### DATA BELOW
┄┄┄┄┄┄┄┄┄┄
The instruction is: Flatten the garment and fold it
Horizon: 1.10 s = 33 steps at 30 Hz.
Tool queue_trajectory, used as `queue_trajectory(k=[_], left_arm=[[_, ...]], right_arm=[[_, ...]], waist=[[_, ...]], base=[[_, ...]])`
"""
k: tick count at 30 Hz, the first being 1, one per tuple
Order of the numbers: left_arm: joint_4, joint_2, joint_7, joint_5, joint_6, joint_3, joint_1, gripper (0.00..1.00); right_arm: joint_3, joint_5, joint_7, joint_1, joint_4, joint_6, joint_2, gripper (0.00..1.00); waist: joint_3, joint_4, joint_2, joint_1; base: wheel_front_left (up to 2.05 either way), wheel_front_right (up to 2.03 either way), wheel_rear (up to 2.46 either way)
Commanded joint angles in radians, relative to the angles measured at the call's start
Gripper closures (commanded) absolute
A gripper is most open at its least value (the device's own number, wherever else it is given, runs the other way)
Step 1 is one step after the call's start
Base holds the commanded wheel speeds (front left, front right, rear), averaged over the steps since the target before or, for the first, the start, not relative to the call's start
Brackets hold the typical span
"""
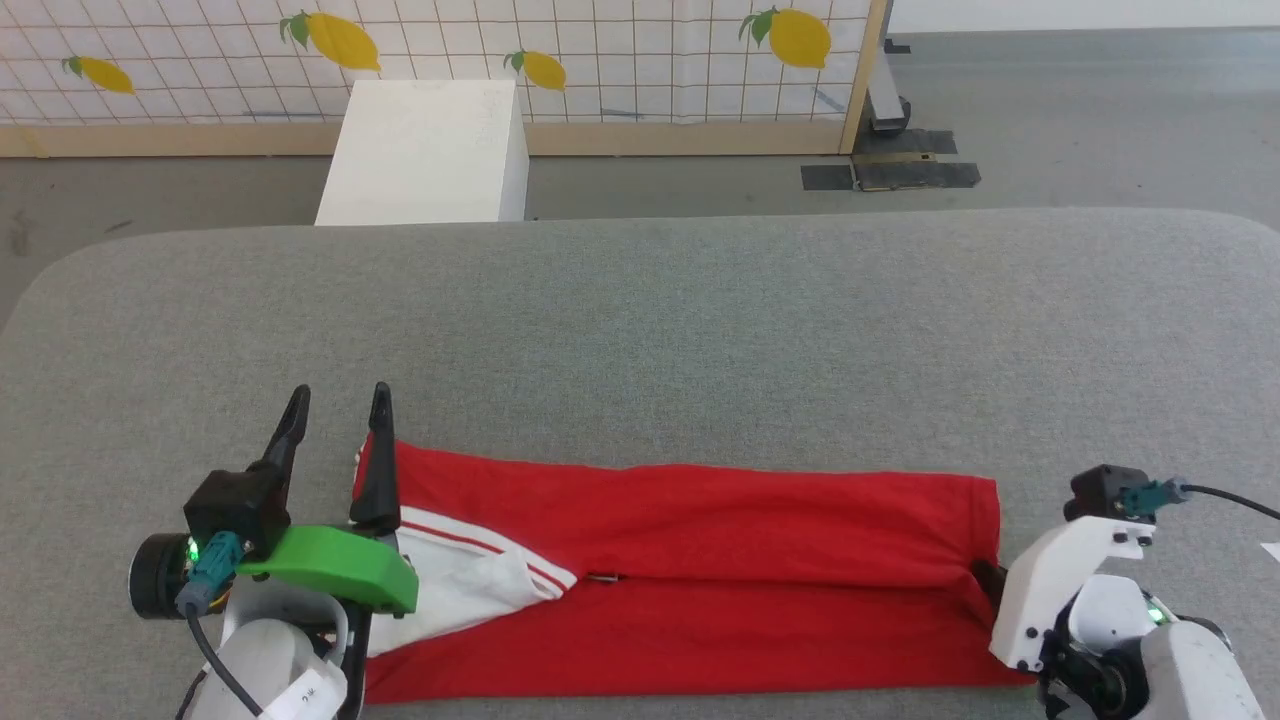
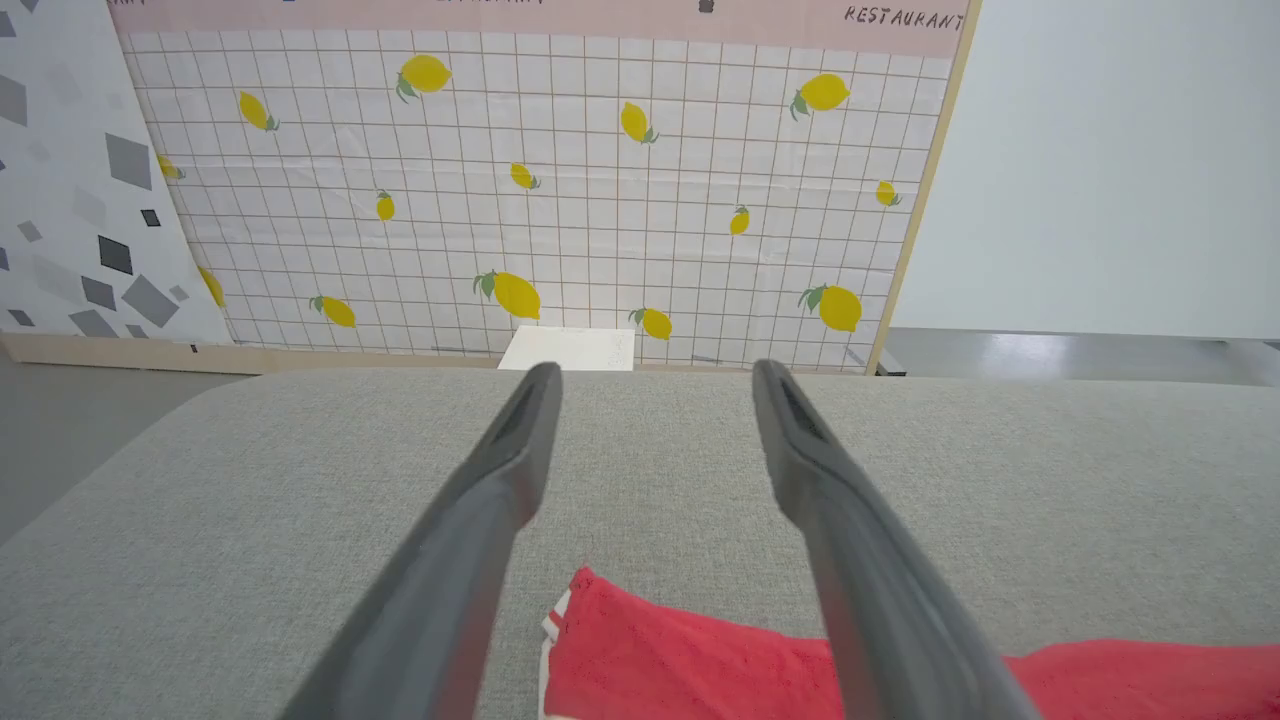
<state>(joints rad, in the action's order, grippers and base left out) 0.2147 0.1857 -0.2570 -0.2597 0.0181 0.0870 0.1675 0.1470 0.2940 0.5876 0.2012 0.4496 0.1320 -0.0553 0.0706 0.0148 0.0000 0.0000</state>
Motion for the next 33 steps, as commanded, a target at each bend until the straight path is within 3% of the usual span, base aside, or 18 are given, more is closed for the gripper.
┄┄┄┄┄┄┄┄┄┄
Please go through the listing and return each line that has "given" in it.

### RESPONSE TO THIS EXERCISE
A gripper is most open at its least value (the device's own number, wherever else it is given, runs the other way)
Motion for the next 33 steps, as commanded, a target at each bend until the straight path is within 3% of the usual span, base aside, or 18 are given, more is closed for the gripper.

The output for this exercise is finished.